Linda McLaughlin said...

This sounds like a really interesting memoir and how cool that you know the author! Tweeted and shared.

Powell River Books said...

Makes me think back to my teaching days. I was a first grade teacher with a Spanish bilingual class. I wasn't fluent, but I could get by with the help of a fluent instructional aide. When the fall of Saigon came, I received a Vietnamese speaking student who was spirited out of the country with his mother by the man she worked for. That first day was a terrible experience for a child used to living in a war zone. When the bell rang for recess, he leapt onto a low shelf and cowered next to the wall. But gradually he became more comfortable and learned English amazingly fast. - Margy

Barrie said...

Wow! I love how Phuc helped high school students in ways he wished he'd been helped. I love stories of people giving back. And how amazing that Gemma was a part of that. Sounds like an interesting memoir. I'm thinking my boys would enjoy it. And thank you for the link to the Ted talk. Thank you for reviewing!

Donna said...

Sounds like a great person with an interesting life story. That's really neat that your daughter had him in high school.

thecuecard said...

Hi Sarah, this memoir sounds very good!
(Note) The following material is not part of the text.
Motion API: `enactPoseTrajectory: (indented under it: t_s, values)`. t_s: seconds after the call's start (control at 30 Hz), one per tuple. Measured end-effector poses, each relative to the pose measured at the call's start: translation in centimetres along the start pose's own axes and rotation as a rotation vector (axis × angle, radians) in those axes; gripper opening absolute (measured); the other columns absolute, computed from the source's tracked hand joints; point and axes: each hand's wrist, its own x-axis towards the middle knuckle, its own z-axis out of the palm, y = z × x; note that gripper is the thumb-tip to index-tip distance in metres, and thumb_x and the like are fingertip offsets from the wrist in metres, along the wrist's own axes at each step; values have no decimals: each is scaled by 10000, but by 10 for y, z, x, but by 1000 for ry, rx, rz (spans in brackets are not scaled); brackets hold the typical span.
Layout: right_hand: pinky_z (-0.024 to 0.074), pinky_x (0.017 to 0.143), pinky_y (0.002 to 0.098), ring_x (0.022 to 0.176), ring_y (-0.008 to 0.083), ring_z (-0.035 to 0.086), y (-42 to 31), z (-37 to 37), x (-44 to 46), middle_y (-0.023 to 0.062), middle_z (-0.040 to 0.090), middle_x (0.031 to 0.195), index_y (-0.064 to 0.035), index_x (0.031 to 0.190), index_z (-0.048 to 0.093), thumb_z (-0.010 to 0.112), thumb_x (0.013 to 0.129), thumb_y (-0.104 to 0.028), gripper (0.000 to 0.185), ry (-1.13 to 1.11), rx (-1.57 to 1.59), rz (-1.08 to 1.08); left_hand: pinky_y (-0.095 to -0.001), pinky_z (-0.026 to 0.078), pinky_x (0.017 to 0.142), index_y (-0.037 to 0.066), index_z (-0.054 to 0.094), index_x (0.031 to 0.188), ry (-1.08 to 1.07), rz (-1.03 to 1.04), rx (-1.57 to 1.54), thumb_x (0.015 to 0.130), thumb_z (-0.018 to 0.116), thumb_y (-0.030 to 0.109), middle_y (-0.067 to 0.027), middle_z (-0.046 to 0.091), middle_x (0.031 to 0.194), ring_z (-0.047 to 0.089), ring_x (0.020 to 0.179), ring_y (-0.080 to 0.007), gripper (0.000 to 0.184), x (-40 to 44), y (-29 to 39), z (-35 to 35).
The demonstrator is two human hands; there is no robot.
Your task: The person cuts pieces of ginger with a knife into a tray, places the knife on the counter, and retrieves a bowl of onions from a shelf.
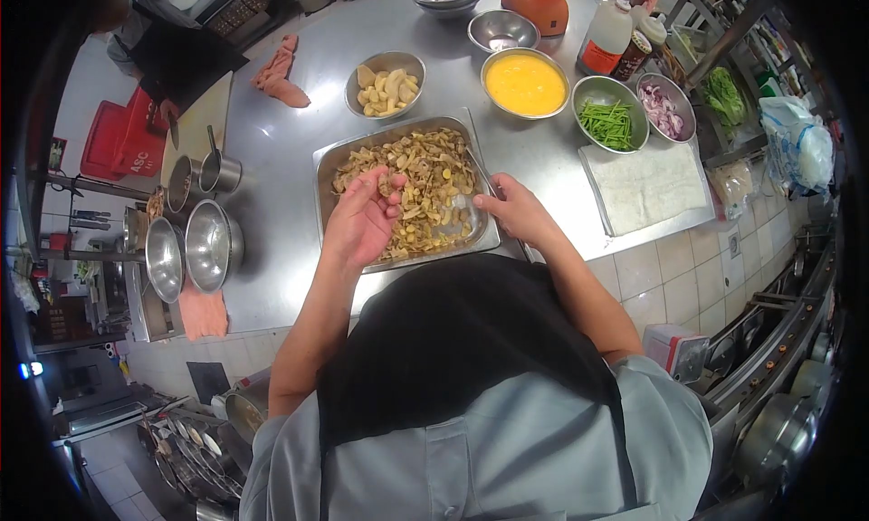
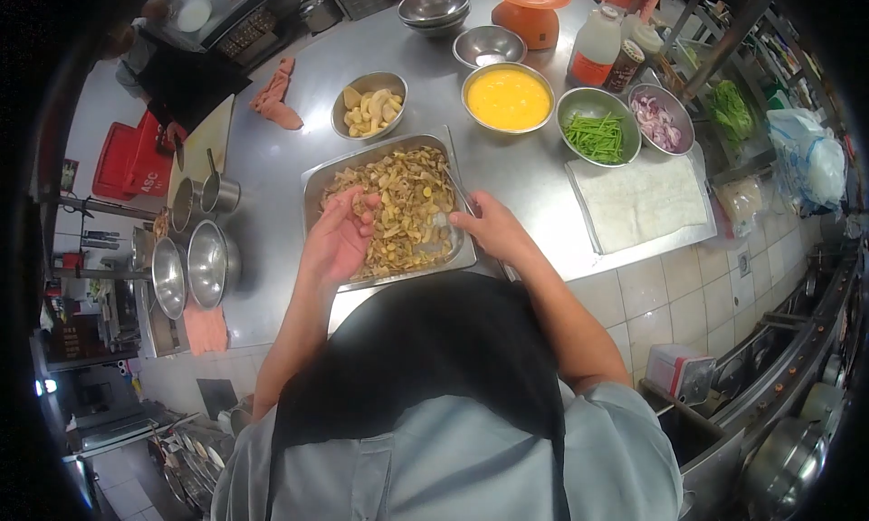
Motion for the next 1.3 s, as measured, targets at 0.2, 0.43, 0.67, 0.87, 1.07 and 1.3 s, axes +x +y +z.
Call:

And I hope to get a copy. I wonder does it cover more than his teenage years ? I am enjoying the video of the author now ...
also ps. I just finished the novel I Give It to You which you had reviewed earlier ... it was very good ... though I was sad about what happens to their friendship at the end of the book ... ugh!
Cheers. enjoy your fall.

David Cranmer said...

Thanks for bringing the memoir to my attention, Sarah. 2020 has been the year of poetry and memoirs for me.